MS amplia produção de suínos em 18% no semestre, mas preço pago ao produtor cai 25%
Estado cresce seis vezes mais que a média nacional em abates, enquanto maior oferta pressiona cotações e rentabilidade.
Mato Grosso do Sul registrou forte expansão na suinocultura no primeiro semestre de 2026. O Estado abateu 1,99 milhão de suínos, alta de 18% em relação ao mesmo período de 2025.
O crescimento é mais de seis vezes superior à média nacional, que foi de apenas 2,9%.Somente em junho, foram abatidos 352 mil animais, volume 9,7% maior que o registrado no mesmo mês do ano anterior, segundo dados do boletim Casa Rural, da Famasul.

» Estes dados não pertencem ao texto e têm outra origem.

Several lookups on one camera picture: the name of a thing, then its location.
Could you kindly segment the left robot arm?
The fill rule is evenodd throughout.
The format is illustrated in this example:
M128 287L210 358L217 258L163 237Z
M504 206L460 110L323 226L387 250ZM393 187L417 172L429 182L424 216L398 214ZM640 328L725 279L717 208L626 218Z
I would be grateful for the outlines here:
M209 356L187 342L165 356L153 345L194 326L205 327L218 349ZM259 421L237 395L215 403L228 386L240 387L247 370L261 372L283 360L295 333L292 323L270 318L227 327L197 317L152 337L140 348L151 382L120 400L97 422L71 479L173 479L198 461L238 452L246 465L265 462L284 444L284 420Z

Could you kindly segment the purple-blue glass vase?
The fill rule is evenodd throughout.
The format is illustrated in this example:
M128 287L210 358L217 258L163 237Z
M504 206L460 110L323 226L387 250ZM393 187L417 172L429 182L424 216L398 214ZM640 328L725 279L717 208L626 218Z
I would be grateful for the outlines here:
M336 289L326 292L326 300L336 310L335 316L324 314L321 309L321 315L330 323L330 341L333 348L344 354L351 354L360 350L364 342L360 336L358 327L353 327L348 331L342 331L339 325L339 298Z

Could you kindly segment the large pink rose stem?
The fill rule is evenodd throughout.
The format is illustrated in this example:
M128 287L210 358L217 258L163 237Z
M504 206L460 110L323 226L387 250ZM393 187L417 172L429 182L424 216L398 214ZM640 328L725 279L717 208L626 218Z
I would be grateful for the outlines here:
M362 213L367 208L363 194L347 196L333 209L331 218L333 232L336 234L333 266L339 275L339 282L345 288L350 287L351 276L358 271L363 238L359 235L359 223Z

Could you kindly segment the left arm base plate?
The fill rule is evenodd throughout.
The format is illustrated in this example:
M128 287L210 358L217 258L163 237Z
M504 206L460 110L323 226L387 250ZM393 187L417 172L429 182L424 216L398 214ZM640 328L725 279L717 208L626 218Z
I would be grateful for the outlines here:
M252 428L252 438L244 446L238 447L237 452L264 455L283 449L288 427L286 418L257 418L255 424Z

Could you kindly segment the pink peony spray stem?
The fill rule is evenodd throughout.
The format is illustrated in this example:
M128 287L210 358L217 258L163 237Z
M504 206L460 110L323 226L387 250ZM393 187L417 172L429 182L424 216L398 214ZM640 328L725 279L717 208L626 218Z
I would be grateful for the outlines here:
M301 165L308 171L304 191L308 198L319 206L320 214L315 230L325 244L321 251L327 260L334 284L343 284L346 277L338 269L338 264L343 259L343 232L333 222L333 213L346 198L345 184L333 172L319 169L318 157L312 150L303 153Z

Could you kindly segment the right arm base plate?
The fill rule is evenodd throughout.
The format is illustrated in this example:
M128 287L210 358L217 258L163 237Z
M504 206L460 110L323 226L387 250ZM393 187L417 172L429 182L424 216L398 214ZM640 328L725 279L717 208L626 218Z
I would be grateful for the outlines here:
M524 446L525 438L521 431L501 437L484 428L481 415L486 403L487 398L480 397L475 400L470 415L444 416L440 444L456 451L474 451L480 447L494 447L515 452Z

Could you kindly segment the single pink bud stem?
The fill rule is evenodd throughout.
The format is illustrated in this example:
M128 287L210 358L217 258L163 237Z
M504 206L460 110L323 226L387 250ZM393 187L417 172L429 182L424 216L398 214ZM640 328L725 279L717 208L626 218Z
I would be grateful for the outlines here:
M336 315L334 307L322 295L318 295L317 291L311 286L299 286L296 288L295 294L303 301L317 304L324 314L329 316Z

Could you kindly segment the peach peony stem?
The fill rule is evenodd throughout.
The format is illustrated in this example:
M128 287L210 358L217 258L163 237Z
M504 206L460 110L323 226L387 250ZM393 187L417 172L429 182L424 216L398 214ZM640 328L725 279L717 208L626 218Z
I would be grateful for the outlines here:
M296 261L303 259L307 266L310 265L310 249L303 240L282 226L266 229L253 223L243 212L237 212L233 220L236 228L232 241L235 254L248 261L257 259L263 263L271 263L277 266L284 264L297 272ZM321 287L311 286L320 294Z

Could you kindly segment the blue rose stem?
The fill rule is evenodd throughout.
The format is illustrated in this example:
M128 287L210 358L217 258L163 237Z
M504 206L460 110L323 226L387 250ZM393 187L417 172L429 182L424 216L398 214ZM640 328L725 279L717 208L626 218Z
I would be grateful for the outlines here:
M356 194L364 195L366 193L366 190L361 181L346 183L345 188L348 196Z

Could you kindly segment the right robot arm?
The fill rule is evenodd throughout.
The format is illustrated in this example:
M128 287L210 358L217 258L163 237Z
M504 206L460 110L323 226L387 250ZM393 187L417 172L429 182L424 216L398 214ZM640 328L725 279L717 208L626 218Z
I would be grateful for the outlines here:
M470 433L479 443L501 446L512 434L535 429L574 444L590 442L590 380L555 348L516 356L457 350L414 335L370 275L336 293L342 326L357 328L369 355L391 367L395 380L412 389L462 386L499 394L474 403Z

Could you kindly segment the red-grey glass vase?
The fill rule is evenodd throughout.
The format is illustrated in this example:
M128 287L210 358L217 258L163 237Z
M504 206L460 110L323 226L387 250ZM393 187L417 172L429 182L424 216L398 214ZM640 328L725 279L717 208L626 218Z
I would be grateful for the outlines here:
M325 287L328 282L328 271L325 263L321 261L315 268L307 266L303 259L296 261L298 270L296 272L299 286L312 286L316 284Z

Apesar do avanço na produção, o preço pago ao produtor segue em forte declínio. Em junho, o suíno vivo foi comercializado a R$ 5,05 por quilo, recuo de 11,4% em relação a maio e de 25,2% comparado a junho de 2025.
No acumulado do semestre, a cotação média também ficou 9,9% abaixo do ano passado.A maior oferta de animais no mercado interno é o principal fator citado para a pressão sobre os preços.

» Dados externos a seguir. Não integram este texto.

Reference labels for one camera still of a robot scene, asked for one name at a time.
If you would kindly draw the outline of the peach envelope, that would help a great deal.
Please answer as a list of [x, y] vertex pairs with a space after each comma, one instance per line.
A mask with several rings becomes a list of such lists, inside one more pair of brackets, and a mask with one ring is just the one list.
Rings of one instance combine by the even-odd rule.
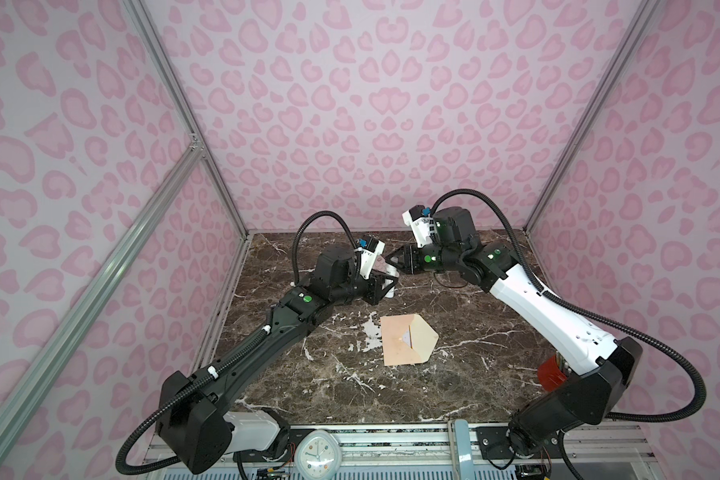
[[380, 319], [384, 365], [417, 365], [429, 361], [439, 334], [418, 314]]

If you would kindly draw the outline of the white glue stick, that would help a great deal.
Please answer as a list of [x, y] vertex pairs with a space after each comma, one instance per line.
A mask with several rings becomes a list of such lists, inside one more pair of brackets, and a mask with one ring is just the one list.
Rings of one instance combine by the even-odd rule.
[[398, 269], [386, 262], [386, 260], [382, 257], [379, 257], [375, 263], [374, 263], [374, 269], [378, 270], [380, 272], [384, 272], [388, 275], [398, 277], [399, 272]]

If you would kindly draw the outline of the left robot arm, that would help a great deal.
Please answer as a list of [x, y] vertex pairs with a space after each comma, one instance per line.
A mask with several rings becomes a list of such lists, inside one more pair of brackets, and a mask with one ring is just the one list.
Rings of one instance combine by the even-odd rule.
[[164, 467], [183, 464], [201, 474], [228, 453], [257, 451], [280, 460], [288, 449], [289, 423], [270, 407], [232, 413], [232, 404], [285, 350], [355, 300], [378, 304], [396, 285], [375, 269], [384, 243], [372, 236], [356, 247], [332, 245], [269, 308], [264, 324], [237, 347], [192, 375], [171, 375], [163, 384], [155, 432], [171, 449]]

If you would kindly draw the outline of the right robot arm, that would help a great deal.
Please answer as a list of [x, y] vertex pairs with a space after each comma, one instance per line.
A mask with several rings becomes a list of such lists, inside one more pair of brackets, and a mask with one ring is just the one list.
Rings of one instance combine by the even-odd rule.
[[548, 289], [534, 286], [516, 248], [481, 240], [468, 210], [416, 205], [402, 218], [415, 240], [388, 254], [389, 264], [402, 274], [458, 273], [509, 306], [556, 350], [549, 363], [561, 381], [511, 417], [506, 449], [530, 457], [560, 431], [601, 423], [630, 383], [641, 346], [550, 300]]

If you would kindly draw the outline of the light blue tape strip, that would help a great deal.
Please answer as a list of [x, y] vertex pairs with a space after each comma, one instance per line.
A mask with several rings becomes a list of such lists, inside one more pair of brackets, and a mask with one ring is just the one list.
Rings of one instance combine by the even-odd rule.
[[476, 474], [468, 422], [463, 419], [450, 420], [448, 422], [448, 436], [453, 478], [459, 480], [475, 480]]

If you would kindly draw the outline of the red pencil cup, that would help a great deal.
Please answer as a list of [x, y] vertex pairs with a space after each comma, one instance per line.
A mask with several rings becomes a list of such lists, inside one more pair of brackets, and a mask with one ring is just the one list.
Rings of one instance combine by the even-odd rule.
[[563, 371], [558, 356], [553, 355], [538, 367], [537, 378], [544, 391], [553, 392], [568, 379], [568, 375]]

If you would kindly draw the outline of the white desk clock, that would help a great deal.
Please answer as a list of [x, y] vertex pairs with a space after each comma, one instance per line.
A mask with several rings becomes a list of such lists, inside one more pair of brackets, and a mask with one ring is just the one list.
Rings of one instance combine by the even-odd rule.
[[297, 446], [294, 464], [302, 479], [333, 479], [343, 462], [338, 441], [325, 430], [309, 433]]

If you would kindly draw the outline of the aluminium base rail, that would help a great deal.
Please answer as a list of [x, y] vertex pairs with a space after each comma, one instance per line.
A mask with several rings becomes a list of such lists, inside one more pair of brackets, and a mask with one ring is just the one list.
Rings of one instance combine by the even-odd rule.
[[[339, 479], [454, 479], [446, 423], [325, 425], [339, 443]], [[499, 446], [502, 423], [468, 423], [476, 479], [568, 479], [572, 462], [586, 479], [661, 479], [663, 473], [640, 427], [606, 421], [547, 442], [528, 458]]]

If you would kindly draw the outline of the aluminium frame strut left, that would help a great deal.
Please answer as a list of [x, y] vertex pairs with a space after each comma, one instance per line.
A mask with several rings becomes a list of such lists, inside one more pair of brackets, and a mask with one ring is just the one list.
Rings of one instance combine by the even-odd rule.
[[200, 156], [208, 171], [212, 184], [221, 198], [222, 205], [231, 217], [238, 234], [243, 238], [249, 237], [242, 217], [234, 203], [231, 192], [222, 176], [221, 169], [216, 162], [206, 137], [198, 123], [198, 118], [189, 102], [186, 89], [182, 85], [179, 75], [174, 68], [159, 29], [153, 21], [148, 5], [142, 0], [123, 1], [131, 22], [145, 45], [146, 55], [153, 62], [155, 68], [165, 85], [186, 132], [192, 139], [192, 144], [200, 150]]

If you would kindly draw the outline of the aluminium frame strut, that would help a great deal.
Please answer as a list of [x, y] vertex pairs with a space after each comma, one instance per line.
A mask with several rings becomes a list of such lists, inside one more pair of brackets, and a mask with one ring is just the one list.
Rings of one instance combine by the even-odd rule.
[[554, 194], [562, 184], [571, 165], [576, 160], [584, 140], [596, 124], [598, 116], [605, 108], [621, 76], [636, 55], [643, 39], [652, 28], [652, 24], [664, 4], [665, 2], [660, 0], [643, 0], [639, 2], [632, 20], [626, 28], [609, 63], [606, 65], [600, 80], [596, 84], [592, 97], [584, 108], [578, 123], [572, 131], [570, 139], [562, 150], [557, 164], [553, 168], [524, 226], [524, 232], [526, 234], [530, 235], [532, 230], [541, 223], [542, 214], [551, 204]]
[[238, 234], [243, 238], [249, 237], [242, 217], [234, 203], [231, 192], [222, 176], [221, 169], [216, 162], [206, 137], [198, 123], [198, 118], [189, 102], [186, 89], [182, 85], [179, 75], [174, 68], [159, 29], [153, 21], [148, 5], [142, 0], [123, 1], [131, 22], [145, 45], [146, 55], [153, 62], [155, 68], [165, 85], [186, 132], [192, 139], [192, 144], [200, 150], [200, 156], [208, 171], [212, 184], [221, 198], [222, 205], [231, 217]]

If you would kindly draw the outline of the aluminium frame strut right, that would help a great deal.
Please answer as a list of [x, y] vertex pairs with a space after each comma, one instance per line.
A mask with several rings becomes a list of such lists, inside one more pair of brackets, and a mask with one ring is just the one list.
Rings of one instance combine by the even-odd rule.
[[609, 63], [606, 65], [600, 80], [596, 84], [592, 97], [584, 108], [578, 123], [572, 131], [570, 139], [562, 150], [557, 164], [553, 168], [524, 226], [524, 232], [526, 234], [530, 235], [532, 230], [541, 223], [542, 214], [551, 204], [554, 194], [562, 184], [571, 165], [576, 160], [584, 140], [596, 124], [598, 116], [605, 108], [621, 76], [636, 55], [643, 39], [652, 28], [652, 24], [664, 4], [665, 2], [660, 0], [643, 0], [639, 2], [632, 20], [626, 28]]

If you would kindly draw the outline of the aluminium diagonal frame bar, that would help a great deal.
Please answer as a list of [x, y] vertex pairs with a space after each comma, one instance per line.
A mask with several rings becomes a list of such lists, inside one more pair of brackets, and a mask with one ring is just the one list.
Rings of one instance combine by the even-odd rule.
[[187, 148], [0, 406], [0, 466], [204, 155]]

Enquanto o mercado doméstico sofre com preços baixos, as exportações mantêm crescimento. No primeiro semestre, MS embarcou 6,8 mil toneladas de carne suína in natura, gerando receita de US$ 18,6 milhões — aumentos de 8,5% no volume e 7,3% na receita em relação a 2025.

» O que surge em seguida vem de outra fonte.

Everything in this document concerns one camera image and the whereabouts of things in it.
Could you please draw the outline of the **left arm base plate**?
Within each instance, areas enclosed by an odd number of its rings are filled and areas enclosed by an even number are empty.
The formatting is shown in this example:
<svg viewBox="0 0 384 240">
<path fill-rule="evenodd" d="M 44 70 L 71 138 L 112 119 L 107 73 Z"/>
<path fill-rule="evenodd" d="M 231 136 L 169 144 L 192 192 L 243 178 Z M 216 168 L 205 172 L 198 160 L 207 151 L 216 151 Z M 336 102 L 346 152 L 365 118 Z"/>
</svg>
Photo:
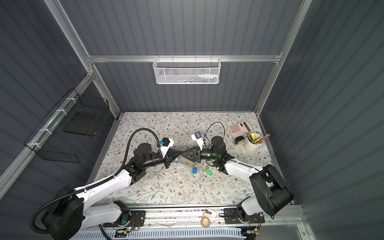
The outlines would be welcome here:
<svg viewBox="0 0 384 240">
<path fill-rule="evenodd" d="M 146 211 L 130 211 L 123 212 L 116 222 L 104 223 L 104 228 L 128 228 L 128 227 L 142 227 L 146 219 Z"/>
</svg>

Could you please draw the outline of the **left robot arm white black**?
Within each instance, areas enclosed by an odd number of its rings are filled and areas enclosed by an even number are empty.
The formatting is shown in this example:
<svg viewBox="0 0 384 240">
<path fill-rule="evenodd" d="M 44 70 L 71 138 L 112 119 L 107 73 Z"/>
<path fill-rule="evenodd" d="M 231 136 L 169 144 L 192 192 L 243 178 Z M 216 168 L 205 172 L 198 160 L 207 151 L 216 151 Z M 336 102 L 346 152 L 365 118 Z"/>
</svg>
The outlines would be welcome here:
<svg viewBox="0 0 384 240">
<path fill-rule="evenodd" d="M 138 182 L 146 175 L 148 167 L 163 164 L 168 168 L 181 154 L 182 151 L 169 146 L 159 146 L 158 151 L 153 152 L 150 144 L 140 144 L 118 174 L 73 191 L 61 189 L 55 200 L 44 209 L 41 221 L 45 229 L 55 240 L 68 240 L 78 231 L 105 223 L 119 227 L 133 226 L 130 209 L 122 201 L 114 201 L 104 207 L 95 207 L 94 204 Z"/>
</svg>

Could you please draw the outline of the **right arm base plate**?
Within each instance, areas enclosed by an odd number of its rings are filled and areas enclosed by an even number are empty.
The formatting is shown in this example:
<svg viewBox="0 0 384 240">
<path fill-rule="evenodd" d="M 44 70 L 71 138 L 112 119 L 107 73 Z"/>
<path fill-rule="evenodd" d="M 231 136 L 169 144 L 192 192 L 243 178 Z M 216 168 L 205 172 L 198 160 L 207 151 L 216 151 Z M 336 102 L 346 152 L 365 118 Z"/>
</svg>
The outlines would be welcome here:
<svg viewBox="0 0 384 240">
<path fill-rule="evenodd" d="M 264 214 L 262 212 L 253 215 L 248 215 L 243 210 L 240 210 L 238 208 L 224 208 L 221 217 L 225 219 L 225 223 L 228 225 L 265 223 Z"/>
</svg>

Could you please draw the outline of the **keyring bunch with grey strap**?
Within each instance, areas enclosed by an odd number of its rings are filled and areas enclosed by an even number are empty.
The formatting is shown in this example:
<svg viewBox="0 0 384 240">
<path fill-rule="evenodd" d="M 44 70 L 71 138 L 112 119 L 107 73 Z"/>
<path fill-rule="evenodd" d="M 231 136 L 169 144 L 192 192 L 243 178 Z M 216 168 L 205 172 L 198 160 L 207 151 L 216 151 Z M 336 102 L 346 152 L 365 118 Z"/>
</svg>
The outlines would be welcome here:
<svg viewBox="0 0 384 240">
<path fill-rule="evenodd" d="M 192 175 L 195 175 L 198 172 L 197 164 L 195 163 L 194 166 L 185 166 L 181 164 L 181 157 L 182 156 L 180 156 L 180 162 L 177 165 L 181 165 L 186 171 L 189 171 Z"/>
</svg>

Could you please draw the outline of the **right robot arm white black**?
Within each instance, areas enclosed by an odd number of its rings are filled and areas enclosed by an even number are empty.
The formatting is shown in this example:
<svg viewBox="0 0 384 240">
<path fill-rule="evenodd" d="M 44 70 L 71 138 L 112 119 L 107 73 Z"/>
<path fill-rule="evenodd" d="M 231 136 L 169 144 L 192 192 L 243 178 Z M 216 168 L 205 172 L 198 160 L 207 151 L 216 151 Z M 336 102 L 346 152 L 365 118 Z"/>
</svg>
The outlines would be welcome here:
<svg viewBox="0 0 384 240">
<path fill-rule="evenodd" d="M 237 205 L 237 216 L 241 221 L 246 222 L 259 213 L 274 217 L 294 199 L 293 192 L 273 165 L 260 167 L 240 162 L 228 154 L 224 139 L 219 136 L 212 138 L 210 148 L 203 147 L 204 137 L 199 132 L 191 138 L 198 146 L 184 151 L 185 159 L 195 164 L 211 161 L 219 172 L 240 178 L 252 186 L 255 195 Z"/>
</svg>

As Filipinas seguem como principal destino (25,3% da receita), seguidas por Argentina (18,7%) e Hong Kong, que registrou forte alta nas compras.
A rentabilidade do produtor também foi impactada pela alta dos insumos. Em junho, com a venda de um quilo de suíno vivo, era possível comprar apenas 6,08 kg de milho ou 2,59 kg de farelo de soja — piora de mais de 20% na relação de troca em comparação ao ano anterior.
O cenário reforça o desafio da suinocultura sul-mato-grossense: crescer em volume e conquistar mercado externo, mas com margens apertadas no campo.